Go through the records below and tally the lines that include "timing". Answer with the number only.

____

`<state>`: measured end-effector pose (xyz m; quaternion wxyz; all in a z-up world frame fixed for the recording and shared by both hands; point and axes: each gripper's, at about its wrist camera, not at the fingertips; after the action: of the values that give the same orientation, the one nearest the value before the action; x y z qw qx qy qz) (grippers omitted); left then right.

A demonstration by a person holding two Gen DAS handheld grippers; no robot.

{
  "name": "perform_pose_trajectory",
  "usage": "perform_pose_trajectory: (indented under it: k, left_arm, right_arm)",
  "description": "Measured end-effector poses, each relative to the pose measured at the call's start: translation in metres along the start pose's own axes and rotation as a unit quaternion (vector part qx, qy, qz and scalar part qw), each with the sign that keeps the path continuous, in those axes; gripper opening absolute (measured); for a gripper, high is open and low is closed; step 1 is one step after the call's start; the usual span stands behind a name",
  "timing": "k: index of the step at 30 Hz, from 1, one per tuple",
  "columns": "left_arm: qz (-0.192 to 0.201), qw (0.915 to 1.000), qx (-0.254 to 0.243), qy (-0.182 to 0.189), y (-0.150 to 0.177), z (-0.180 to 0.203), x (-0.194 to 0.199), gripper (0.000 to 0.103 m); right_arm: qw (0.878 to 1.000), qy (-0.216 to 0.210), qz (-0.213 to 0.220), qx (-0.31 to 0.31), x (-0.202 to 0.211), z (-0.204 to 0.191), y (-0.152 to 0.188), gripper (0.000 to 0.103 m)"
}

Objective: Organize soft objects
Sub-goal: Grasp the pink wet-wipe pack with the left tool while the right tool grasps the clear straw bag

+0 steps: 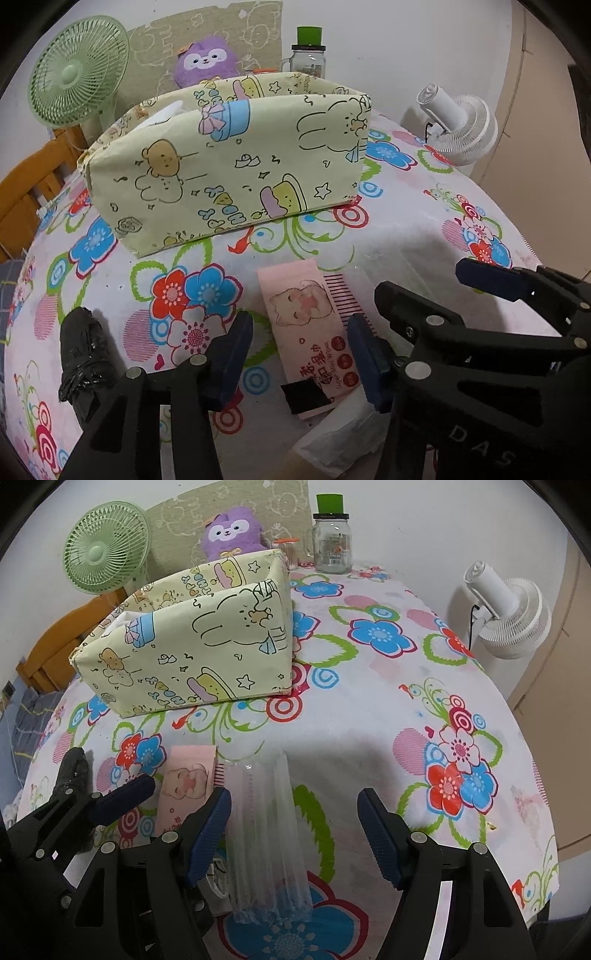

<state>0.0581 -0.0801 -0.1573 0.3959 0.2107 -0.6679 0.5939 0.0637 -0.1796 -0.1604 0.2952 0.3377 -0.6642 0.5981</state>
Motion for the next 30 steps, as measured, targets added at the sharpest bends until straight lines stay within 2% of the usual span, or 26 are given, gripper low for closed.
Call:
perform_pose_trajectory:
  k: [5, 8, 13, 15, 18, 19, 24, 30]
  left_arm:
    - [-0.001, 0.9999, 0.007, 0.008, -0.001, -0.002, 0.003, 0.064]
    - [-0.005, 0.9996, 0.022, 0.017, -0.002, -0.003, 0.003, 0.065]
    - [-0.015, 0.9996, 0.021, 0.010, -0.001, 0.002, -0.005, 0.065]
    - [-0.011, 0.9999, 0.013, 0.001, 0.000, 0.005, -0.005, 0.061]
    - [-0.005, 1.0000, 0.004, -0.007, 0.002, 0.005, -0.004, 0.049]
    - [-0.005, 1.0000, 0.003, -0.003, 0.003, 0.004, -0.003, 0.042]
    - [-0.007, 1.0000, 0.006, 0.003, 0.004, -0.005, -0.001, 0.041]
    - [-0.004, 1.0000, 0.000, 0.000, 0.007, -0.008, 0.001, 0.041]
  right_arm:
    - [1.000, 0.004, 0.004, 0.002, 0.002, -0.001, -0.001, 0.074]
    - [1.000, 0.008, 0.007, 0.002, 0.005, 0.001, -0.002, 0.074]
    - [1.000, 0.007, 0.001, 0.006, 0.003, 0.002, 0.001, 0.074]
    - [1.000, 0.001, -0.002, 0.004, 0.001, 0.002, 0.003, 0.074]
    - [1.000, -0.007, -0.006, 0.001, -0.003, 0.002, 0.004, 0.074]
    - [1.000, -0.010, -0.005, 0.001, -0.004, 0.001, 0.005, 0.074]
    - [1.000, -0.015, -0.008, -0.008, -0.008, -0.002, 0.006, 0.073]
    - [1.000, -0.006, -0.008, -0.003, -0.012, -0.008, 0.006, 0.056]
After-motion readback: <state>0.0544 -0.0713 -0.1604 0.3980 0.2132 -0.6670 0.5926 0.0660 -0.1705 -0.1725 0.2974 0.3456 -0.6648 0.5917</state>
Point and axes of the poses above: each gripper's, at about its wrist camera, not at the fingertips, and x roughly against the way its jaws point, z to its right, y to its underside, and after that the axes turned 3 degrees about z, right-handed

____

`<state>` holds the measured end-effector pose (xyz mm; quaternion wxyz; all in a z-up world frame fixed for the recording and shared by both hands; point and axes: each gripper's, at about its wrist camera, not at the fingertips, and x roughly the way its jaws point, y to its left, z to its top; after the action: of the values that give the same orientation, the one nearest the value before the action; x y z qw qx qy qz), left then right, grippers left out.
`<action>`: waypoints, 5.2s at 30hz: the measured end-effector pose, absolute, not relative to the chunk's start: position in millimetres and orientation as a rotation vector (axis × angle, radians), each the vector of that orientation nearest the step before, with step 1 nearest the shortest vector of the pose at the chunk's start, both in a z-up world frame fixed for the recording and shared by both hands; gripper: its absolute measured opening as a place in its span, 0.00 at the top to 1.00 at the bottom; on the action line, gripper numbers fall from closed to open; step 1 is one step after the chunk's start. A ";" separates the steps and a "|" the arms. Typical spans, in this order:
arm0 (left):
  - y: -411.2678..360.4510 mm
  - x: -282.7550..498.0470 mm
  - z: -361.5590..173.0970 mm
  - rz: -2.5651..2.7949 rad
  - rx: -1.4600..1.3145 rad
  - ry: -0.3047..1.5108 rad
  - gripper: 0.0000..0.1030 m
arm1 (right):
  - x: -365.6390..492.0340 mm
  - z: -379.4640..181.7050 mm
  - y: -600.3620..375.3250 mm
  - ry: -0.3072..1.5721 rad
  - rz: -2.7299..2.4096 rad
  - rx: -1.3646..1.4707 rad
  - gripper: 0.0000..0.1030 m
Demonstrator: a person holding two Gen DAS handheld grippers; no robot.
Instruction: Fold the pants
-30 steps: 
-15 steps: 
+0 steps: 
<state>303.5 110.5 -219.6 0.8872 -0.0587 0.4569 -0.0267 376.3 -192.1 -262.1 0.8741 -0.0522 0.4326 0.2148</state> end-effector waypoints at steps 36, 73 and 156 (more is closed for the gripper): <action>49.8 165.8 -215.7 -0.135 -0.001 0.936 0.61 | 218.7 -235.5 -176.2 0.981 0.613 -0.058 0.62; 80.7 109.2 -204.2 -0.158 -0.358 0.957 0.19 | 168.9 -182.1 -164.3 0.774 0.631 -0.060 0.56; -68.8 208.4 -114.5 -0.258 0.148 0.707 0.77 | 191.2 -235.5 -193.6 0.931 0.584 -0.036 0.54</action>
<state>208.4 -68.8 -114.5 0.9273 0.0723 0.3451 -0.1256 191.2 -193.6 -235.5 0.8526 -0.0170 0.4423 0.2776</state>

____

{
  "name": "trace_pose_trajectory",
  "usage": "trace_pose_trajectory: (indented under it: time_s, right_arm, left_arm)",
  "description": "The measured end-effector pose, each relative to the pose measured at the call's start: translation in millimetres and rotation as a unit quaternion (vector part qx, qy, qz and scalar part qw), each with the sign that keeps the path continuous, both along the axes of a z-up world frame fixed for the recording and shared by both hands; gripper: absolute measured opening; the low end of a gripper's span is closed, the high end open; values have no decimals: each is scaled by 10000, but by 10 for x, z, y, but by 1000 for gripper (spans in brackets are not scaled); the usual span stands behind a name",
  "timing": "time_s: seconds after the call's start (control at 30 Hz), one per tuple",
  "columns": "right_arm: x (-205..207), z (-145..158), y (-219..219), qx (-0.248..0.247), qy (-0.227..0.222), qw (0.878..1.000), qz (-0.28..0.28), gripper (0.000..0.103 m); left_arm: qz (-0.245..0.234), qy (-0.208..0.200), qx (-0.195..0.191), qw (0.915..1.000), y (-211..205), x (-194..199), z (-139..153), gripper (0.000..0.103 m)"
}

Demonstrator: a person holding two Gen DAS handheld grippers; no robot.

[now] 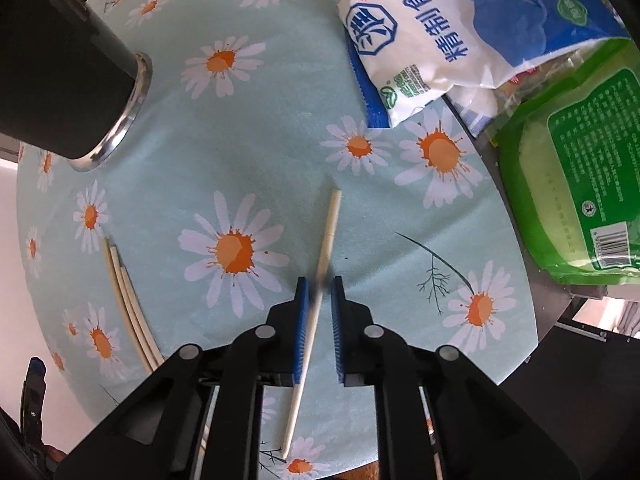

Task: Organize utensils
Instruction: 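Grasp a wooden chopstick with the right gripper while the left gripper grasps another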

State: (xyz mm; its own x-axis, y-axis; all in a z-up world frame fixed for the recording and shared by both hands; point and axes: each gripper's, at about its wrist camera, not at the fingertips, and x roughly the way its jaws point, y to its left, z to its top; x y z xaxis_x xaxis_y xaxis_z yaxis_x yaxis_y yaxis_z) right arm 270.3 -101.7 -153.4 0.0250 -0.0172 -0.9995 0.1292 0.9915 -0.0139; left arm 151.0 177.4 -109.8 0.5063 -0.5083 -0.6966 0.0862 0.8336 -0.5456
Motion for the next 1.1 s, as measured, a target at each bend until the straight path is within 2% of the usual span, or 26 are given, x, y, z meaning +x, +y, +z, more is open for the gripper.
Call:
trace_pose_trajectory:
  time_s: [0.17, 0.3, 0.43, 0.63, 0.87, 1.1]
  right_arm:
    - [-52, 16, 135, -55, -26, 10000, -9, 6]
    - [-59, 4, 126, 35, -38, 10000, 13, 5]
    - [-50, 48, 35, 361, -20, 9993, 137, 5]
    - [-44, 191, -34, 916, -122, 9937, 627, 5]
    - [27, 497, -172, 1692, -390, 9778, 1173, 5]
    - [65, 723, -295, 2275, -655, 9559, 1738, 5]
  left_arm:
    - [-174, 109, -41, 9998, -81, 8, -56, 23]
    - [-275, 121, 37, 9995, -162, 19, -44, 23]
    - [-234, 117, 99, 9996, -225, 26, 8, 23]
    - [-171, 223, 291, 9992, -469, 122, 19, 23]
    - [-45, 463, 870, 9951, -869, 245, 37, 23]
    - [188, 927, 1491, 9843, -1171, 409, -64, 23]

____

Task solution: 2